How ACL Evaluation Works
ACLs evaluate in a specific order: table-level first, then field-level, then record-level (sometimes called “row-level” through query business rules or the query operation). Multiple matching ACLs at the same level are combined permissively — access is granted if any matching ACL permits and none deny via condition. The most consequential subtlety: if no table-level ACL exists for an operation, no downstream ACL will save you; the absence of a table-level rule is a deny by default in modern releases.
Evaluation order for a read on incident.priority:
1. table-level ACL on incident (read)
2. field-level ACL on incident.priority (read)
3. record-level ACL on this incident (read, via query rules)
Each must permit. Permissive within level, restrictive across levels.The Wildcard Problem
A wildcard ACL with table='*' and field='*' is convenient at write time and dangerous forever after. It applies to everything, including future tables that did not exist when the ACL was written. Audit for wildcards quarterly and replace with scoped rules. The only legitimate wildcards are platform-default ACLs that ship with the system; custom wildcards are findings.
Roles vs ACLs
Roles answer “who”; ACLs answer “what.” A common mistake is over-granting the admin role “just to test” something and forgetting to revoke it. Build roles that map to real personas (operations engineer, change approver, HR business partner) and assign ACLs to those roles. The role catalog should have a one-line description per role explaining what it grants and to whom; roles without descriptions accumulate cruft.
// Helper: list all ACLs granting a specific role
var gr = new GlideRecord('sys_security_acl_role');
gr.addQuery('sys_user_role.name', 'finance_reader');
gr.query();
while (gr.next()) {
gs.print(gr.sys_security_acl.name + ' ' + gr.sys_security_acl.operation);
}Regulated Environments
SOX, HIPAA, GDPR, and similar frameworks all require ACL documentation at audit time. Export ACL definitions quarterly via update set or scripted export. Tag sensitive fields with classification metadata (PII, PHI, financial). Build Data Certification processes that periodically verify the ACL still matches the documented policy — the policy on paper and the rules in the system drift over years if nobody checks.
Testing ACLs
Impersonate a user with the expected role set and walk through the tasks the role should perform. Any “number does not match” message, silent missing data on a form, or empty list view that should have results indicates an ACL gap — not a UI bug. Testing as admin proves nothing about the security model; the test must run as a non-privileged user. Build the impersonation walkthrough into change review for any ACL change.
Common Failure Modes
ACLs added without a deactivation date or owner — they accumulate forever and nobody cleans up.
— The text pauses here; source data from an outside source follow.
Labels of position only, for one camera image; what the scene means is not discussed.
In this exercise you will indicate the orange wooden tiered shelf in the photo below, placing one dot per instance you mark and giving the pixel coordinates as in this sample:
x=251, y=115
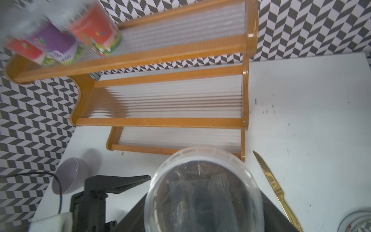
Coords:
x=207, y=97

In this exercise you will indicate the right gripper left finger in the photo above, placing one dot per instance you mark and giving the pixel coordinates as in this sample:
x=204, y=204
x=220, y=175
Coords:
x=134, y=220

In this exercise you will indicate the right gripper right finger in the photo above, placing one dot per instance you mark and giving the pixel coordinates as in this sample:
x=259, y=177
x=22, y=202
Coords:
x=274, y=220

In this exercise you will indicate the pink jar floral lid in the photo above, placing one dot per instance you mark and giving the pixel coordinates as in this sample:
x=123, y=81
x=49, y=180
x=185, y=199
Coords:
x=359, y=221

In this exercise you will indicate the lilac stacked bowls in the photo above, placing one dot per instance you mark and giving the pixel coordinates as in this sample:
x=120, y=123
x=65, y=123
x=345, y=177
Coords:
x=72, y=175

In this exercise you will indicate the clear seed container red label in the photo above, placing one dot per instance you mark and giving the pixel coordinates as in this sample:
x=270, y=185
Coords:
x=29, y=51

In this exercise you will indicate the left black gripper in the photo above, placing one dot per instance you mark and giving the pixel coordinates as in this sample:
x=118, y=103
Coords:
x=89, y=212
Add metadata fields for owner and review-by date and run a quarterly cleanup script. ACLs with conditions that reference nullable fields without null guards — the ACL silently denies when the field is empty, producing false-negative access denials. Test with realistic data including null cases. Field-level read ACLs that hide a field on the form but leave it queryable via REST — fix by adding the same condition to the table-level read ACL.
What Changed in 2026
The Zurich release tightened default behavior on table-level ACLs — operations that previously fell through to row-level evaluation now require an explicit table-level permit. If you upgrade from a pre-Zurich release, expect to find ACL configurations that worked by accident and now need explicit table-level rules. The upgrade tasks dashboard surfaces these.
Implementation Sequence
Audit existing ACLs for wildcards and remove them in priority order (most-used tables first). Add owner and review metadata to every custom ACL. Establish a quarterly review cadence with the security team. Add ACL-impacting changes to the standard change review checklist. Trying to refactor the entire ACL model in one project is a year-long stall; iterate by table.
What to do this week: query sys_security_acl for active rules with name LIKE '*' — that count is your wildcard cleanup queue.